Work to complete – Please repeat the listing exactly, starting at its first line and stopping after the line that contains "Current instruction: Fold".

Provided data –
=-=-=-=-=

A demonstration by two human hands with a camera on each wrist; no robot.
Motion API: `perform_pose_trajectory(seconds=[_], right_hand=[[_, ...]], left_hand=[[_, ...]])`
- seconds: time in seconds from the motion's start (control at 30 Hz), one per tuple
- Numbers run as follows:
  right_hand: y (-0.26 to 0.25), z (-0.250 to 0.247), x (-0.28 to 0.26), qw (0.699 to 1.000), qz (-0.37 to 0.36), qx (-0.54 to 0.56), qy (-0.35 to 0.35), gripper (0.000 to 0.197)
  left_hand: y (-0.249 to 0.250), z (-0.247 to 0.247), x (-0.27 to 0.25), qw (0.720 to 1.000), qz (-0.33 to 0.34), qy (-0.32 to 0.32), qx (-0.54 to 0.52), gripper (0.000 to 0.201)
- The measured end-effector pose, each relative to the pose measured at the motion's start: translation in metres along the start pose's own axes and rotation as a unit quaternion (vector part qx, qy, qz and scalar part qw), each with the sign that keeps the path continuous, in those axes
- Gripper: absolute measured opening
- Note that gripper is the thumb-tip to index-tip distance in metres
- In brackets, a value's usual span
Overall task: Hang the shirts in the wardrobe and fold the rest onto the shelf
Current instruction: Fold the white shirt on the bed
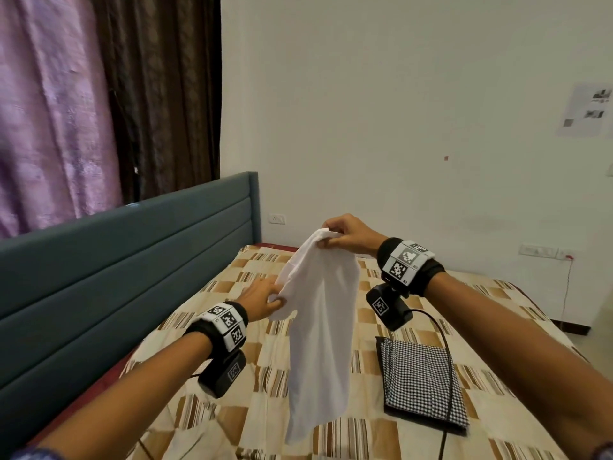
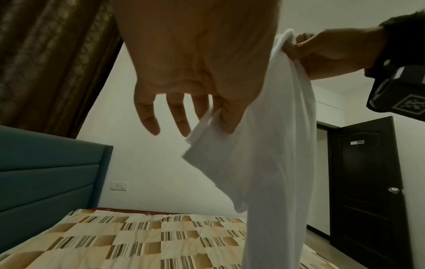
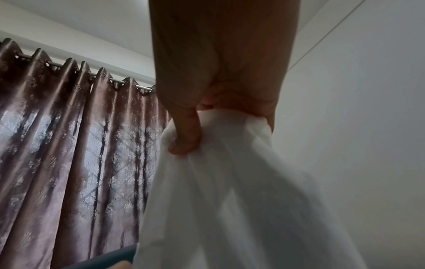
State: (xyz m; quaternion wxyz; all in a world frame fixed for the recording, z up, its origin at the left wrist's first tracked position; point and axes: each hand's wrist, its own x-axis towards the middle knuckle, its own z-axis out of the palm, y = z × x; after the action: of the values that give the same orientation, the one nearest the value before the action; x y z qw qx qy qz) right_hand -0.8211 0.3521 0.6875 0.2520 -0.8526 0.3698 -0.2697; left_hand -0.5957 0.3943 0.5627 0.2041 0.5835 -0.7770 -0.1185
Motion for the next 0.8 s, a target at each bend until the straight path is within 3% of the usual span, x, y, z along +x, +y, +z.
perform_pose_trajectory(seconds=[0.23,0.4,0.6,0.67,0.8], right_hand=[[0.016,0.011,0.009,0.990,0.050,-0.127,0.020,0.023],[0.019,0.055,0.023,0.980,0.098,-0.174,0.002,0.013],[-0.008,0.122,0.068,0.977,0.066,-0.201,-0.029,0.019],[-0.015,0.143,0.079,0.978,0.053,-0.198,-0.038,0.019],[-0.008,0.185,0.073,0.978,0.032,-0.187,-0.082,0.014]], left_hand=[[-0.030,-0.023,-0.022,0.994,-0.016,0.065,-0.083,0.020],[-0.073,-0.050,-0.050,0.991,-0.019,0.097,-0.089,0.015],[-0.129,-0.069,-0.101,0.972,-0.036,0.201,-0.116,0.006],[-0.135,-0.071,-0.126,0.963,-0.054,0.225,-0.137,0.015],[-0.127,-0.059,-0.168,0.957,-0.096,0.202,-0.184,0.027]])
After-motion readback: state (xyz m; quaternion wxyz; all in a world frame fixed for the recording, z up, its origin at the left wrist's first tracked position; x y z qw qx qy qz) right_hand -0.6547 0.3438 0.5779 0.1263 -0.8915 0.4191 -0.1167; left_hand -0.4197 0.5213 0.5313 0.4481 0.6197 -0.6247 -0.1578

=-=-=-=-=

Completed exercise –
A demonstration by two human hands with a camera on each wrist; no robot.
Motion API: `perform_pose_trajectory(seconds=[_], right_hand=[[_, ...]], left_hand=[[_, ...]])`
- seconds: time in seconds from the motion's start (control at 30 Hz), one per tuple
- Numbers run as follows:
  right_hand: y (-0.26 to 0.25), z (-0.250 to 0.247), x (-0.28 to 0.26), qw (0.699 to 1.000), qz (-0.37 to 0.36), qx (-0.54 to 0.56), qy (-0.35 to 0.35), gripper (0.000 to 0.197)
  left_hand: y (-0.249 to 0.250), z (-0.247 to 0.247), x (-0.27 to 0.25), qw (0.720 to 1.000), qz (-0.33 to 0.34), qy (-0.32 to 0.32), qx (-0.54 to 0.52), gripper (0.000 to 0.201)
- The measured end-effector pose, each relative to the pose measured at the motion's start: translation in metres along the start pose's own axes and rotation as a unit quaternion (vector part qx, qy, qz and scalar part qw), each with the sign that keeps the path continuous, in those axes
- Gripper: absolute measured opening
- Note that gripper is the thumb-tip to index-tip distance in metres
- In brackets, a value's usual span
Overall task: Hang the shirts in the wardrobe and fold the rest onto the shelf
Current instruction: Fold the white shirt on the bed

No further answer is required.